### EXERCISE DIRECTIONS
All entries below must be given again word for word.

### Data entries
<<<<

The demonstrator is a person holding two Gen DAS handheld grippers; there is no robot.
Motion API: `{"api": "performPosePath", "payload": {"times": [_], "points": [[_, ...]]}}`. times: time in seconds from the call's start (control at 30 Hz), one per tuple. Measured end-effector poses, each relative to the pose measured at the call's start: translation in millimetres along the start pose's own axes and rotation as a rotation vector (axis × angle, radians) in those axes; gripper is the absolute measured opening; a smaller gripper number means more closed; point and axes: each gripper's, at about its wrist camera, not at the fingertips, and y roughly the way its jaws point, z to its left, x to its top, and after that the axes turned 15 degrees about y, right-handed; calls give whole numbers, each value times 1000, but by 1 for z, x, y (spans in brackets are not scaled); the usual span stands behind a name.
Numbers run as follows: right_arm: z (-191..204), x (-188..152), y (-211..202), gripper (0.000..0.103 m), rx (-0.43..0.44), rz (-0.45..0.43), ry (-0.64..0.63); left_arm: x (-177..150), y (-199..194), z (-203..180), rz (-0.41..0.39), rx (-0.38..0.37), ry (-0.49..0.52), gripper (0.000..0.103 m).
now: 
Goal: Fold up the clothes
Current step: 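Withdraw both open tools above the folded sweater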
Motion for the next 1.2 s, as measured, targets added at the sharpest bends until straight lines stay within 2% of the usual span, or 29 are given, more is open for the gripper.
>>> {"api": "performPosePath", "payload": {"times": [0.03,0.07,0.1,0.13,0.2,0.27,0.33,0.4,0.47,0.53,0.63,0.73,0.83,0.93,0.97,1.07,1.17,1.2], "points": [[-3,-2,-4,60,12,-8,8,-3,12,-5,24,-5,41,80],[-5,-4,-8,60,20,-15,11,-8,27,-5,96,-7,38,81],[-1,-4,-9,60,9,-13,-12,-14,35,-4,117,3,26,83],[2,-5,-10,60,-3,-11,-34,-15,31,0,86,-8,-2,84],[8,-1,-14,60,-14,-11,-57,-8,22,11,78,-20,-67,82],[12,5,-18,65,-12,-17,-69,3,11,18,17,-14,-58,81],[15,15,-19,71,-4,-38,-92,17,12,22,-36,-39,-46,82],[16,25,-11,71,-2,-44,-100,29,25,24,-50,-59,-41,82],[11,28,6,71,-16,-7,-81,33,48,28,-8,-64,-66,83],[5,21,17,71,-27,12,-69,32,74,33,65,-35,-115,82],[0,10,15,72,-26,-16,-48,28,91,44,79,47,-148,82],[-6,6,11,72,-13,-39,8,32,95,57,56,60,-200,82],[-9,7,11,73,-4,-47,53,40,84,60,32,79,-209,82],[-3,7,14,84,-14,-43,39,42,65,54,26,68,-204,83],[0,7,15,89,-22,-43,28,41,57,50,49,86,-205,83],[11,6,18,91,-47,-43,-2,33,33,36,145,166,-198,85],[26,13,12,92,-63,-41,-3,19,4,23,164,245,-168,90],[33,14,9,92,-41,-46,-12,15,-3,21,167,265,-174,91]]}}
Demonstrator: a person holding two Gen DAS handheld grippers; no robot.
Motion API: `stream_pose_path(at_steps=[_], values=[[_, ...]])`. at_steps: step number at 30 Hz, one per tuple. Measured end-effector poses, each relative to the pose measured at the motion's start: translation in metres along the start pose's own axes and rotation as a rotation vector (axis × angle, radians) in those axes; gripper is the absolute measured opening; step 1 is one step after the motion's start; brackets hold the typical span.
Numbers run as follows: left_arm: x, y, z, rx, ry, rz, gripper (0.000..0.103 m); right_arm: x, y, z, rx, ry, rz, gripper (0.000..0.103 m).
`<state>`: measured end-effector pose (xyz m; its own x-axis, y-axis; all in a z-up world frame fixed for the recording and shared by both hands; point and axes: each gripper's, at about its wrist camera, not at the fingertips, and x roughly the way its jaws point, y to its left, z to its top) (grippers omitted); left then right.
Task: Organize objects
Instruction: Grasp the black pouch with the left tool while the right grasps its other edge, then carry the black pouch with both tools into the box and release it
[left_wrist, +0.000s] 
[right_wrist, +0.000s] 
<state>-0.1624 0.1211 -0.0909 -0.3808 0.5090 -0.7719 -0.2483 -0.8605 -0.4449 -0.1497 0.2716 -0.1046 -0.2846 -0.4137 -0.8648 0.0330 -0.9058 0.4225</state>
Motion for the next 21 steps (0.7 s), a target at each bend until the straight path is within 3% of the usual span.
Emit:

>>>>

### SOLUTION
The demonstrator is a person holding two Gen DAS handheld grippers; there is no robot.
Motion API: `{"api": "performPosePath", "payload": {"times": [_], "points": [[_, ...]]}}`. times: time in seconds from the call's start (control at 30 Hz), one per tuple. Measured end-effector poses, each relative to the pose measured at the call's start: translation in millimetres along the start pose's own axes and rotation as a rotation vector (axis × angle, radians) in those axes; gripper is the absolute measured opening; a smaller gripper number means more closed; point and axes: each gripper's, at about its wrist camera, not at the fingertips, and y roughly the way its jaws point, z to its left, x to its top, and after that the axes turned 15 degrees about y, right-handed; calls give whole numbers, each value times 1000, but by 1 for z, x, y (spans in brackets are not scaled); the usual span stands behind a name.
Numbers run as follows: right_arm: z (-191..204), x (-188..152), y (-211..202), gripper (0.000..0.103 m), rx (-0.43..0.44), rz (-0.45..0.43), ry (-0.64..0.63); left_arm: x (-177..150), y (-199..194), z (-203..180), rz (-0.41..0.39), rx (-0.38..0.37), ry (-0.49..0.52), gripper (0.000..0.103 m).
now: 
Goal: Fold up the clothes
Current step: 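Withdraw both open tools above the folded sweater
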Motion for the next 1.2 s, as measured, targets added at the sharpest bends until straight lines stay within 2% of the usual span, or 29 are given, more is open for the gripper.
>>> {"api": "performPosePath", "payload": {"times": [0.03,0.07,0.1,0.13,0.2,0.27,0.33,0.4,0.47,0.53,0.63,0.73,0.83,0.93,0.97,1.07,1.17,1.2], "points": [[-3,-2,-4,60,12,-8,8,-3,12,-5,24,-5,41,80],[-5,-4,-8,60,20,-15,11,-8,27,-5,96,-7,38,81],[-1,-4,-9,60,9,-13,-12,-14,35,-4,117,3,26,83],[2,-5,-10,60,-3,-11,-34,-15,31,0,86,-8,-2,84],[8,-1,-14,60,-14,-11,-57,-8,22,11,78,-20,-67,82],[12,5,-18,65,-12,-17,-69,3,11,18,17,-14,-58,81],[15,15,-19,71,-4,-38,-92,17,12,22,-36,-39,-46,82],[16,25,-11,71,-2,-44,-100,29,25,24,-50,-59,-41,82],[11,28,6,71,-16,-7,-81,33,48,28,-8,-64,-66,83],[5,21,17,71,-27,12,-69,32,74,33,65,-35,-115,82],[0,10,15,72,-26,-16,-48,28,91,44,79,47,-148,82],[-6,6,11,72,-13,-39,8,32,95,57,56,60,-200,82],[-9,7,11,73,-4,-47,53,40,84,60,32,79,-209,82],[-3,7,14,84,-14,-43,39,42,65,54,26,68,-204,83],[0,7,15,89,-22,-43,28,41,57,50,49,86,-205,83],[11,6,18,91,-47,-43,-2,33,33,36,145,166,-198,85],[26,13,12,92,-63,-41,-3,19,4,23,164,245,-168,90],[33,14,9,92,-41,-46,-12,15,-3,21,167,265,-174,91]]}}
Demonstrator: a person holding two Gen DAS handheld grippers; no robot.
Motion API: `stream_pose_path(at_steps=[_], values=[[_, ...]])`. at_steps: step number at 30 Hz, one per tuple. Measured end-effector poses, each relative to the pose measured at the motion's start: translation in metres along the start pose's own axes and rotation as a rotation vector (axis × angle, radians) in those axes; gripper is the absolute measured opening; step 1 is one step after the motion's start; brackets hold the typical span.
Numbers run as follows: left_arm: x, y, z, rx, ry, rz, gripper (0.000..0.103 m); right_arm: x, y, z, rx, ry, rz, gripper (0.000..0.103 m).
`<state>`: measured end-effector pose (xyz m; its own x-axis, y-axis; all in a z-up world frame fixed for the recording and shared by both hands; point and axes: each gripper's, at about its wrist camera, not at the fingertips, and x roughly the way its jaws point, y to its left, z to its top) (grippers omitted); left then right.
Task: Organize objects
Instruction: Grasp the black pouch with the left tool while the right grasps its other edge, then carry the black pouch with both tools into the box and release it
[left_wrist, +0.000s] 
[right_wrist, +0.000s] 
<state>-0.1624 0.1211 -0.0909 -0.3808 0.5090 -0.7719 -0.2483 -0.8605 -0.4449 -0.1497 0.2716 -0.1046 -0.2846 -0.4137 -0.8648 0.0330 -0.9058 0.4225</state>
Motion for the next 21 steps (0.7 s), a target at each bend until the straight path is within 3% of the usual span.
Emit:

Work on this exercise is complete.